A friend who lost everything in the financial crisis took it as an opportunity to come to both Christ and Ayn Rand. Knowing me as a fan of both, he asked how I reconciled them, considering that Rand was an atheist. I think it’s rather simple: Rand was the first to make me realize that government is force. Most Christians would never dream of pointing a gun at someone and forcing him to donate to a particular charity. So why is it acceptable when the government does it?

Rand teaches us that the most just society allows the maximum freedom to follow one’s own conscience and creative energies. And by happy coincidence, such a society also results in the greatest prosperity for all.

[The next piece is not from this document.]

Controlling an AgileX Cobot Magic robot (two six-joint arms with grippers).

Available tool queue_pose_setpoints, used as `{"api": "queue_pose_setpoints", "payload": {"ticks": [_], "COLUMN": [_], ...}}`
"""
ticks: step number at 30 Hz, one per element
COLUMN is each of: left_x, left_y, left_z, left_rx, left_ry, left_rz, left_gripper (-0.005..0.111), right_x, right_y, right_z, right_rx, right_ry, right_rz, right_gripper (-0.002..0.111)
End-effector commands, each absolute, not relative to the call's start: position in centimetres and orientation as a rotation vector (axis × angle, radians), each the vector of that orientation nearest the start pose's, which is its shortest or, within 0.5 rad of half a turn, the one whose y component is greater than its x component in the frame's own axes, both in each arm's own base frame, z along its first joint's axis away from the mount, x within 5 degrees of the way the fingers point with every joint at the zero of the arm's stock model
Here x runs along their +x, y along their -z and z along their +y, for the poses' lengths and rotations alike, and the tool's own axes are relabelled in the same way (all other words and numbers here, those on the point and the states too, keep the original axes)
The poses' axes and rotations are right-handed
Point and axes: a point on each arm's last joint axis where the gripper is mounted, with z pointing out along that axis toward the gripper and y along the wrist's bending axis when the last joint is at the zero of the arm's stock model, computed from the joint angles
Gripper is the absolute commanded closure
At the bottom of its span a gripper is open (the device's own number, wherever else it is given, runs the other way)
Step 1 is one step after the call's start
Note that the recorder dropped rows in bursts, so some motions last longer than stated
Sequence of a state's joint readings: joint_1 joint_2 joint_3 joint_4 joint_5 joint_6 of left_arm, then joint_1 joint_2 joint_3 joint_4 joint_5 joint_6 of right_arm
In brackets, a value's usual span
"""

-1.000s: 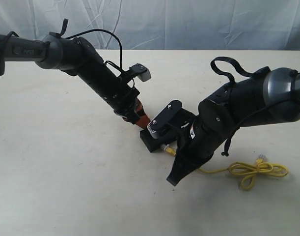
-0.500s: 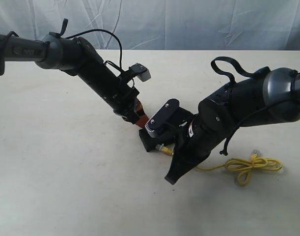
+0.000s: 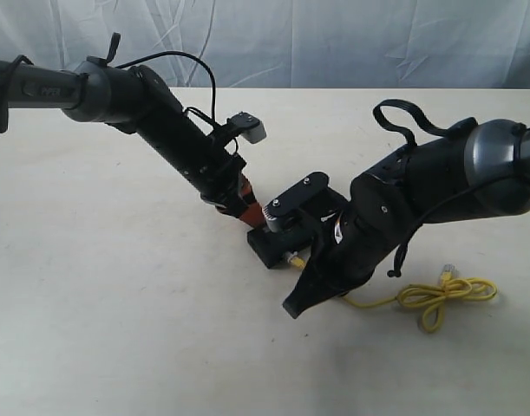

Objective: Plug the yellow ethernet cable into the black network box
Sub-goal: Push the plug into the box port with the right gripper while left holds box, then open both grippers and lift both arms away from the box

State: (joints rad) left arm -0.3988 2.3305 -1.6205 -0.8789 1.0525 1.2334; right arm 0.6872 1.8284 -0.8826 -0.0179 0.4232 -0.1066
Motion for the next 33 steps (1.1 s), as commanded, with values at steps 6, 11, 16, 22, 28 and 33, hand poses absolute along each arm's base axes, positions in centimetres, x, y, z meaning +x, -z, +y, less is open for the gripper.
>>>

In the last election, many younger evangelicals embraced the nostrums of “social justice” over the proven creative power of capitalism. Experience shows us these are destined to fail. Unfortunately, every generation or so, the lesson needs to be relearned. That’s where Ayn Rand comes in, by reminding us that Barack Obama’s rhetoric is nothing new and his solutions just as shopworn.

My friend is still waiting for his bailout. I told him to keep praying — and to finish Atlas Shrugged.

– Andrew Leigh is a screenwriter and producer based in Los Angeles.

GREGORY L. SCHNEIDER

Is Ayn Rand relevant in the Age of Obama? It depends whether one is talking about Rand’s ideas or the Nietzschean überfrau herself, described with keen insight by Jerome Tuccille in his book It Usually Begins with Ayn Rand (1971). Tuccille’s verb choice in the title says it all — while it may have begun with Rand, it rarely continued and ended with her. Like a flame drawing moths, the intensity of her light smote many a disciple.

Rand’s relevance is not in her personality cult, but in her ideas. She was an unapologetic “radical for capitalism,” which she equated to a moral and ethical system superior to any other. She was also an astute critic of collectivism in any form, including organized religion.

This made her enemies with many in the conservative and libertarian spectrum, including Whittaker Chambers, William F. Buckley, Jr., and Murray Rothbard. But her doctrine of individualism had few equals — she unapologetically called selfishness a virtue, in fact — which epitomized her desire to transcend societal constraints, religious morality, and statism. Her defense of capitalism and critique of collectivism is more necessary than ever today and explains why her work is seen as prescient and relevant in the Age of Obama.

– Gregory L. Schneider is associate professor of history at Emporia State University and the author, most recently, of The Conservative Century: From Reaction to Revolution.